**Task instructions**
The lines from the start of the records through the one containing "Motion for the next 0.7" are to be restated word for word; please include both ends.

**Exercise material**
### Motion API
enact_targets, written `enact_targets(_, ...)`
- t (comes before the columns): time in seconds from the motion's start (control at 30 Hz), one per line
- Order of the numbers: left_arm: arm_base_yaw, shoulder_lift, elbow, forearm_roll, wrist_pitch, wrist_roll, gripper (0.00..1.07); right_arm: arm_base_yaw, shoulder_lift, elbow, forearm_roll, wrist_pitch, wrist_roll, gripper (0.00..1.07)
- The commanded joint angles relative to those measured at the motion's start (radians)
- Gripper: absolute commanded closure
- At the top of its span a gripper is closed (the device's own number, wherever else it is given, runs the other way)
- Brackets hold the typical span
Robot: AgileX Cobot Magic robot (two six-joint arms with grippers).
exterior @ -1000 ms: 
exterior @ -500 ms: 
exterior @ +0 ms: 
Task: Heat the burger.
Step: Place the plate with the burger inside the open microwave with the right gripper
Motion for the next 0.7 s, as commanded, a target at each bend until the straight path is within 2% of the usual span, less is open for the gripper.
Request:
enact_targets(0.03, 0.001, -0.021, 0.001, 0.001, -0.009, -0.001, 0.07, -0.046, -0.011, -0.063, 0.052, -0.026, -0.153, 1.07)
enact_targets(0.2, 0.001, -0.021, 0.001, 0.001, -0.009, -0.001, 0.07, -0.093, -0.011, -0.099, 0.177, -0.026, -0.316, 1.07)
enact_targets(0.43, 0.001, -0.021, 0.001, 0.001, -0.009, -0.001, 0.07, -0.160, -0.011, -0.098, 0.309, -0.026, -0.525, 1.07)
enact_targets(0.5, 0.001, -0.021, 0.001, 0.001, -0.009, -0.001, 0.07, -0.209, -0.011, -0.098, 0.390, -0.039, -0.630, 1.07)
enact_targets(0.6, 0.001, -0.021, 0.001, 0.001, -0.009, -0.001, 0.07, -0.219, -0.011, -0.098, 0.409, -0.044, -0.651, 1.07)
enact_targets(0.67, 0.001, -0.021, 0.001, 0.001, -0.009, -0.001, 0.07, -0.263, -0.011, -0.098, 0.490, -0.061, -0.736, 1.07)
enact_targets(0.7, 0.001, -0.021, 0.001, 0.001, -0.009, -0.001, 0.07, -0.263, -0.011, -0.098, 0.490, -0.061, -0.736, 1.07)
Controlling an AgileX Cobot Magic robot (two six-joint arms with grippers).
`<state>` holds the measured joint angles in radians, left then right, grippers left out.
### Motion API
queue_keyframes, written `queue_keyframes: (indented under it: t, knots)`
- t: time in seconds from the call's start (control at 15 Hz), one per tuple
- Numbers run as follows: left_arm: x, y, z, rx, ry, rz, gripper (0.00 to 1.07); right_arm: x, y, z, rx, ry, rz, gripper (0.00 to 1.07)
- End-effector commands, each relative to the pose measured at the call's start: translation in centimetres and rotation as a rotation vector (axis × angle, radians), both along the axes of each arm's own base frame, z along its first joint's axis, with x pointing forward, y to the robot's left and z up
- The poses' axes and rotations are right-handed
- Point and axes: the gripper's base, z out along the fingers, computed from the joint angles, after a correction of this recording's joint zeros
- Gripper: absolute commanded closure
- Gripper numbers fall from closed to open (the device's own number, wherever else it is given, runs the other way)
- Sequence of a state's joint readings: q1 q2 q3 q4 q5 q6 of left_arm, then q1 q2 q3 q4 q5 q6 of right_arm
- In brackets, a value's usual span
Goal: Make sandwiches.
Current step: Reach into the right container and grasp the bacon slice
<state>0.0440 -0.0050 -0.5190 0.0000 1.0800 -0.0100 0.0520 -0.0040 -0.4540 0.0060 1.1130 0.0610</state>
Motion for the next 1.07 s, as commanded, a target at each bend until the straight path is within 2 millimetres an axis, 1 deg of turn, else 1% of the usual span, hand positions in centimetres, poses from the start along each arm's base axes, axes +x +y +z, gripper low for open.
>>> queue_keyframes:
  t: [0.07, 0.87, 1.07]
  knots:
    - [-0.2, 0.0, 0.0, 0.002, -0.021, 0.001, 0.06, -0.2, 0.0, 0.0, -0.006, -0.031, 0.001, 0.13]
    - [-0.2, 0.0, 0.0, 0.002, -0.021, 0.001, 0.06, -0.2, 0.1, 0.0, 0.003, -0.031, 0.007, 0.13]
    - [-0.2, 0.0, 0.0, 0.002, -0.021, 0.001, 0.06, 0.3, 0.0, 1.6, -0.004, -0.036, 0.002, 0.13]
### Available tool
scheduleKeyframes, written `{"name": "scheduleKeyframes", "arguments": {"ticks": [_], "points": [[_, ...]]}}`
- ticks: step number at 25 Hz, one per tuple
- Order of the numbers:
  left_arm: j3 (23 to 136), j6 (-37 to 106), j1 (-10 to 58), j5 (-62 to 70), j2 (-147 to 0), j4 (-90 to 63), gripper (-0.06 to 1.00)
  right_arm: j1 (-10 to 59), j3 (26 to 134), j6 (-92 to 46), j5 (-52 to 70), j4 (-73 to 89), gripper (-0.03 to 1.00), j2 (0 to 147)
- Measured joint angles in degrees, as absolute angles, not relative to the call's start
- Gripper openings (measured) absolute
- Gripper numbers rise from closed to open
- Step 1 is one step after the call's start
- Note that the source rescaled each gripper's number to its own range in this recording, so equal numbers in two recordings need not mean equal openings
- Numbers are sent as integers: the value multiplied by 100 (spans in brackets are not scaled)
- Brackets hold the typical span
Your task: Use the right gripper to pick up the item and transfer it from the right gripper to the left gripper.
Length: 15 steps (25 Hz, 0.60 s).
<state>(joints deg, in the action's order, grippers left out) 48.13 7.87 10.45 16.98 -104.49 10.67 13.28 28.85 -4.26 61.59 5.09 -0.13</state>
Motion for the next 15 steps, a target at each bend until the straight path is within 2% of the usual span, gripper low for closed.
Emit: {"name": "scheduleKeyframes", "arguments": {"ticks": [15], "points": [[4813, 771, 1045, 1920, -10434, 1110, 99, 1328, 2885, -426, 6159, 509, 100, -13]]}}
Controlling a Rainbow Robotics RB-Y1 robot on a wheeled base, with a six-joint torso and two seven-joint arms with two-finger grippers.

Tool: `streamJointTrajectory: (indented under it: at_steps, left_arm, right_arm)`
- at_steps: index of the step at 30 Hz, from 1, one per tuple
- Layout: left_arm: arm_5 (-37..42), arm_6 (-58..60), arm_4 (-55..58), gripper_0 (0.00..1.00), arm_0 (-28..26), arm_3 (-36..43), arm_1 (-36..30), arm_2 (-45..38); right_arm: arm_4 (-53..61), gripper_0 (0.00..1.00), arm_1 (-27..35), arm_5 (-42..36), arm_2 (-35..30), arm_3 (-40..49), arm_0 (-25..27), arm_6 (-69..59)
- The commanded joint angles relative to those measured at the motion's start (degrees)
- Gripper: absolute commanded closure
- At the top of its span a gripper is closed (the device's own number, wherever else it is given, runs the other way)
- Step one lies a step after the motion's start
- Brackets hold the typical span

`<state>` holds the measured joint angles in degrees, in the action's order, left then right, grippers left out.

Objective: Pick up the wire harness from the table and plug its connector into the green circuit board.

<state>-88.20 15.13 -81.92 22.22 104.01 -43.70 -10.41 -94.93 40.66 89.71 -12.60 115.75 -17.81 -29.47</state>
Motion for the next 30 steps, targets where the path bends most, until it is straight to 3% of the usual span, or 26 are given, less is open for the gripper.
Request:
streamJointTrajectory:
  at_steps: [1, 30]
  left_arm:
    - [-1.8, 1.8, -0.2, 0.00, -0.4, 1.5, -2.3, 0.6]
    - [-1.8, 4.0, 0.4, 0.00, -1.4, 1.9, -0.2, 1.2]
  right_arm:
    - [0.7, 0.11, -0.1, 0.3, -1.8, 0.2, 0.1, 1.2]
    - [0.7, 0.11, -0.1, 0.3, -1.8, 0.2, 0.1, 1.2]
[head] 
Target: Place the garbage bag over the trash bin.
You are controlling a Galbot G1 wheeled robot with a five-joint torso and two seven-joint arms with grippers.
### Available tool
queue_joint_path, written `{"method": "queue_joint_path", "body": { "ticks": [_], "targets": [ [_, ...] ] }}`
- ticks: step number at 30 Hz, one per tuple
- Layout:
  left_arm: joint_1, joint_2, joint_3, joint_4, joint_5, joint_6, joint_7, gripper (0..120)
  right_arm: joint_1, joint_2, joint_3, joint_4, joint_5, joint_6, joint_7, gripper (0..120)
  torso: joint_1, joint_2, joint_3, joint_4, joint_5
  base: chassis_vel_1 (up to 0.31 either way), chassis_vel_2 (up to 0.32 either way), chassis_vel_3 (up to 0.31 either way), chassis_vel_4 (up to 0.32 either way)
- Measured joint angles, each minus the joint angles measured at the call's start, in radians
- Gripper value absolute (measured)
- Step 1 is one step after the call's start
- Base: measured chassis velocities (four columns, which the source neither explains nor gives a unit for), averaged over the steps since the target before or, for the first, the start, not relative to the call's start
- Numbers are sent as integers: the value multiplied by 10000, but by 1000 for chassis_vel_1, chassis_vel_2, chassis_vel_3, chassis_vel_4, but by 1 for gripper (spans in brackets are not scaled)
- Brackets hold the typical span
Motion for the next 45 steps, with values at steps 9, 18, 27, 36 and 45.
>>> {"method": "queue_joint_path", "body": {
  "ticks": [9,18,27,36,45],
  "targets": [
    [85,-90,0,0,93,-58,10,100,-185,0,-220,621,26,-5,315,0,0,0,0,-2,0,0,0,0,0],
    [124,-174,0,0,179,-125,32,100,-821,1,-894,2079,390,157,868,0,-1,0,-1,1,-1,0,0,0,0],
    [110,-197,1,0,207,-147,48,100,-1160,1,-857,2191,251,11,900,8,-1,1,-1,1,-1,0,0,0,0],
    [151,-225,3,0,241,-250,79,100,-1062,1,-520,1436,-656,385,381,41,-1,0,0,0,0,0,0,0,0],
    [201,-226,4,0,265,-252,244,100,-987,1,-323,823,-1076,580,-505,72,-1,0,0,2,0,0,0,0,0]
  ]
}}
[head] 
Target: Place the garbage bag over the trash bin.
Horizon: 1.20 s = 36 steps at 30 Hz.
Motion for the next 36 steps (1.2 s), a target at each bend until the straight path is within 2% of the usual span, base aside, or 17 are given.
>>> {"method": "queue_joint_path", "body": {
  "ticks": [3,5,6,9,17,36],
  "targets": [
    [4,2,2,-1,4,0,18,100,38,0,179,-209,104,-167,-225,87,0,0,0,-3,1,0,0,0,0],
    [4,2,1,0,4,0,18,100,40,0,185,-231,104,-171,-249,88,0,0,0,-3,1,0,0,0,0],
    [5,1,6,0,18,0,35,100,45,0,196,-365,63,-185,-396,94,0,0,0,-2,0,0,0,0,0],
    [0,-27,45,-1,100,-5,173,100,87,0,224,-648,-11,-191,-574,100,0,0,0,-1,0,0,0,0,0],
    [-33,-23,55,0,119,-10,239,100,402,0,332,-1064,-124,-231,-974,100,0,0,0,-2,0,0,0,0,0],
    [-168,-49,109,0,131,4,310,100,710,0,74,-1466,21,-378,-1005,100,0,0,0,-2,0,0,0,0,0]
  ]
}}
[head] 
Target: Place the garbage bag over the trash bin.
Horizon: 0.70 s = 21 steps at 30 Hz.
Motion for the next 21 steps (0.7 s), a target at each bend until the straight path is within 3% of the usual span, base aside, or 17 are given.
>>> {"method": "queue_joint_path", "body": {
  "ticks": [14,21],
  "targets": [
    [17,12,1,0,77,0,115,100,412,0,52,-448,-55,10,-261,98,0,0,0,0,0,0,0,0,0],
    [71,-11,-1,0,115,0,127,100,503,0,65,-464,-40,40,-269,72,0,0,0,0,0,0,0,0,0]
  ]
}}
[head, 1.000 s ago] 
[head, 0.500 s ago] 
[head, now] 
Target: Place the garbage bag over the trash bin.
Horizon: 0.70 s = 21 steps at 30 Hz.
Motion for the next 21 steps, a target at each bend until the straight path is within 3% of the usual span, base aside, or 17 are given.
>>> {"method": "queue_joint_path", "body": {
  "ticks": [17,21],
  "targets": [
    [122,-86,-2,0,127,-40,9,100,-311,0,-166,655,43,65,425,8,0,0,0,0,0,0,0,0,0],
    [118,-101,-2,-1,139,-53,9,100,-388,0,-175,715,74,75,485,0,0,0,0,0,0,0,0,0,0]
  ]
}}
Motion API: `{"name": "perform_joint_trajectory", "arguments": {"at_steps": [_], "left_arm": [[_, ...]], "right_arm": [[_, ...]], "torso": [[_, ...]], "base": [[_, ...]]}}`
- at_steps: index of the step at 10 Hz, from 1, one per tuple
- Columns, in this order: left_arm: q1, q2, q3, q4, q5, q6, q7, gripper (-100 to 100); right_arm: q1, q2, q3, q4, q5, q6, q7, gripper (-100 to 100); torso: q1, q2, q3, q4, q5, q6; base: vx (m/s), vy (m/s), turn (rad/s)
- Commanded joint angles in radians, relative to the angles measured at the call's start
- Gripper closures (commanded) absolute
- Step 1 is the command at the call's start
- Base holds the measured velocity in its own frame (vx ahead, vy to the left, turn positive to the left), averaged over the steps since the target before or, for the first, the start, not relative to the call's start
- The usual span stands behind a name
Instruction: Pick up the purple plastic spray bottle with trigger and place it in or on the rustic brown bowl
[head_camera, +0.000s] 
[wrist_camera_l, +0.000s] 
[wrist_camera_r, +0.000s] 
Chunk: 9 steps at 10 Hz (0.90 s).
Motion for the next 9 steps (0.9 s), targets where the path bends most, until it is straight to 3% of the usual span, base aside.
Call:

**Exercise output**
### Motion API
enact_targets, written `enact_targets(_, ...)`
- t (comes before the columns): time in seconds from the motion's start (control at 30 Hz), one per line
- Order of the numbers: left_arm: arm_base_yaw, shoulder_lift, elbow, forearm_roll, wrist_pitch, wrist_roll, gripper (0.00..1.07); right_arm: arm_base_yaw, shoulder_lift, elbow, forearm_roll, wrist_pitch, wrist_roll, gripper (0.00..1.07)
- The commanded joint angles relative to those measured at the motion's start (radians)
- Gripper: absolute commanded closure
- At the top of its span a gripper is closed (the device's own number, wherever else it is given, runs the other way)
- Brackets hold the typical span
Robot: AgileX Cobot Magic robot (two six-joint arms with grippers).
exterior @ -1000 ms: 
exterior @ -500 ms: 
exterior @ +0 ms: 
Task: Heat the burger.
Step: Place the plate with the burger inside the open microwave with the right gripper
Motion for the next 0.7 s, as commanded, a target at each bend until the straight path is within 2% of the usual span, less is open for the gripper.

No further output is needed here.